Les États-Unis veulent ainsi doter leurs forces, mais aussi leurs alliés, d’une solution défensive exportable, non létale pour les populations civiles et compatible avec les normes du droit international.
L’E-HEL pourrait être déployé à terme sur les bases avancées de l’OTAN ou sur des plateformes navales, complétant les systèmes de brouillage et les radars à réseau actif. Sa modularité lui permettrait de s’adapter à la défense de zones industrielles, d’aéroports ou de centres logistiques face à des attaques de drones suicides.

Les limites et les défis à surmonter
Malgré les progrès rapides, la technologie laser n’est pas une solution miracle.
Les conditions atmosphériques influencent fortement la puissance effective du faisceau. Une forte humidité ou la poussière peuvent diffuser l’énergie et réduire la portée utile.
L’alimentation électrique demeure un point critique : un laser de 100 kW nécessite plusieurs mégawatts en crête, ce qui impose des générateurs lourds.
Enfin, le coût initial reste élevé : un prototype complet de type HEL-TVD avoisine 60 millions de dollars, hors logistique.
Mais l’enjeu à long terme justifie cet investissement : abaisser le coût par tir à quelques dizaines de dollars seulement, contre des milliers pour une munition guidée.
Une révolution silencieuse de la défense antiaérienne
Le programme E-HEL marque une évolution doctrinale : la défense aérienne passe du missile à l’énergie dirigée.
L’arme laser ne remplace pas les systèmes existants, mais elle complète le spectre : les missiles pour les menaces lourdes, les lasers pour les cibles multiples et économiques.
Cette approche s’inscrit dans une logique de défense de saturation, où chaque type de menace — roquettes, drones, projectiles — appelle une réponse adaptée.
À terme, l’intégration de lasers sur des véhicules blindés, des navires ou des points fixes donnera naissance à une bulle défensive électro-optique, connectée à des systèmes d’intelligence artificielle capables d’identifier, hiérarchiser et frapper les menaces en temps réel.
Une course mondiale déjà engagée
Les États-Unis ne sont pas seuls sur ce créneau.
La Chine a testé dès 2019 le LW-30, un laser de 30 kW destiné à la défense de bases aériennes.

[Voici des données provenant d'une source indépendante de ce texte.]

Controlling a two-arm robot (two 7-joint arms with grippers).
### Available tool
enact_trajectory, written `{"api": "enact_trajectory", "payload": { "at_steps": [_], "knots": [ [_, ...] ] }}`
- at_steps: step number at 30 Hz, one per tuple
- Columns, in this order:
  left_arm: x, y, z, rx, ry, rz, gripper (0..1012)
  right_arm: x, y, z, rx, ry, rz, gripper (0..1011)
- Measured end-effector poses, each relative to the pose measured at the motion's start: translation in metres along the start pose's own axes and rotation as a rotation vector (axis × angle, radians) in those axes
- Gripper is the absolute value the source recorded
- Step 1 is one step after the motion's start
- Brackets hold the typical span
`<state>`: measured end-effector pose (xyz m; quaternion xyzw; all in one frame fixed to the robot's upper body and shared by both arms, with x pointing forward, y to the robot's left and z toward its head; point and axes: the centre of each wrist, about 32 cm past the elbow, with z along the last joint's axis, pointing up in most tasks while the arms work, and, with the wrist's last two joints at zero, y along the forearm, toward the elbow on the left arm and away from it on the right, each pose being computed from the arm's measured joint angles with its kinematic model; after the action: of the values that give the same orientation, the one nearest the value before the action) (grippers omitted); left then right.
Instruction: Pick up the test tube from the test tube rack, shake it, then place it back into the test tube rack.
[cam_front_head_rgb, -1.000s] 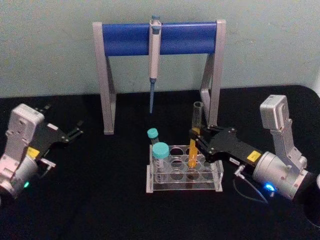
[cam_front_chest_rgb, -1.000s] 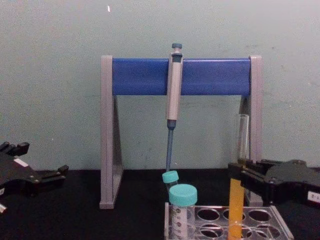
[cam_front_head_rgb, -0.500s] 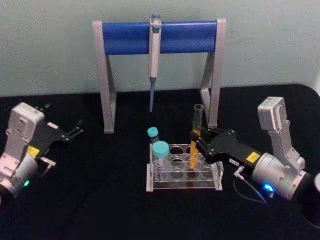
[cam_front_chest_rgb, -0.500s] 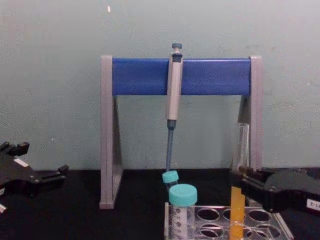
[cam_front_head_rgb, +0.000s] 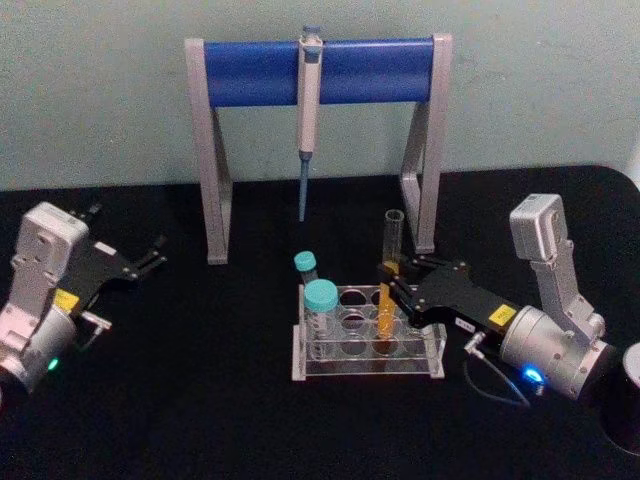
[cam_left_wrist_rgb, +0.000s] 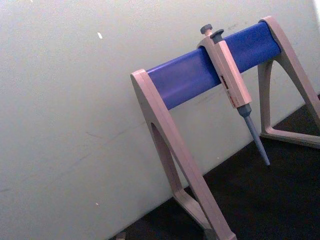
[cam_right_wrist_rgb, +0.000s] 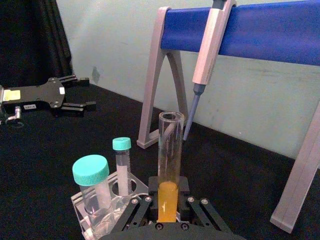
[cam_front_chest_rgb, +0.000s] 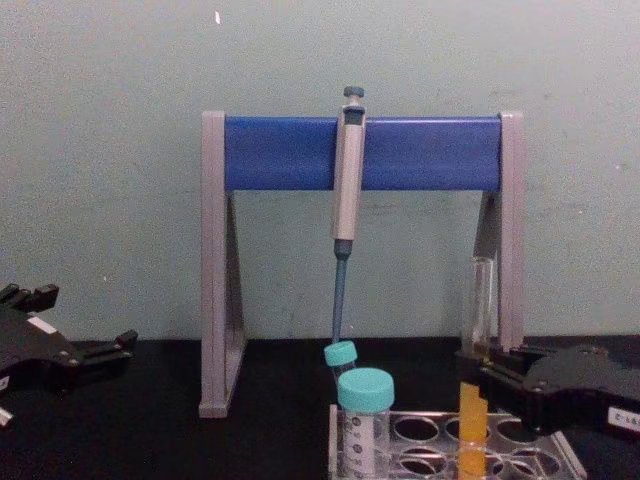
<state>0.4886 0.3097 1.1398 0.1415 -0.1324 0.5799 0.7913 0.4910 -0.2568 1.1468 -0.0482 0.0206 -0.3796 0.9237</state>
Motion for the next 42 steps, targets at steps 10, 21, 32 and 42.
{"api": "enact_trajectory", "payload": {
  "at_steps": [10, 21, 32, 42],
  "knots": [
    [0.0000, 0.0000, 0.0000, 0.000, 0.000, 0.000, 1001, -0.0003, 0.0014, -0.0004, -0.002, -0.002, -0.002, 221],
    [0.0000, 0.0000, 0.0000, 0.000, 0.000, 0.000, 1001, -0.0002, 0.0010, -0.0007, -0.005, -0.002, -0.002, 368],
    [0.0000, 0.0000, 0.0000, 0.000, 0.000, 0.000, 1001, 0.0000, 0.0008, -0.0006, -0.005, -0.002, -0.002, 730],
    [0.0000, 0.0000, 0.0000, 0.000, 0.000, 0.000, 1001, 0.0000, 0.0008, -0.0004, -0.004, -0.002, -0.002, 983]
  ]
}}
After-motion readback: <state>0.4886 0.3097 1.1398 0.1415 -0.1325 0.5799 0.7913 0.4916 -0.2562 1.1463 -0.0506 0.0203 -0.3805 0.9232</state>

Israël déploie le Iron Beam, un laser de 100 kW qui complète son système Iron Dome contre les roquettes.
L’Allemagne, via Rheinmetall, a démontré en 2023 un laser embarqué de 20 kW sur frégate, et la France expérimente le programme HELMA-P avec Cilas et ArianeGroup.
Cette compétition illustre une tendance lourde : la militarisation de l’énergie dirigée comme réponse à la guerre des drones, qui redéfinit les équilibres du champ de bataille moderne.
Un tournant technologique et doctrinal
Le futur système E-HEL de l’armée américaine ne se limite pas à une innovation d’armement. Il incarne une transition stratégique vers une défense énergétiquement durable, capable de répondre à la multiplication des menaces bon marché.
L’arme laser, autrefois science-fictionnelle, devient un outil concret de la guerre de saturation. Derrière le faisceau invisible, c’est une nouvelle logique militaire qui se dessine : celle d’une supériorité défensive permanente, alimentée par la science et la précision.
Sources
– U.S. Army RCCTO, Request for Information sur le programme E-HEL, octobre 2025.
– Defense News, « Army seeks high-energy laser systems to kill drone swarms », 2025.
– Lockheed Martin, Raytheon, Northrop Grumman : communiqués techniques 2024-2025.
– Center for Strategic and International Studies : « Directed Energy Weapons » (rapport 2024).
– DARPA & GAO : données sur les coûts et les tests HEL-TVD et DE M-SHORAD.
– NATO ACT : études 2024 sur la lutte anti-drone et la défense par énergie dirigée.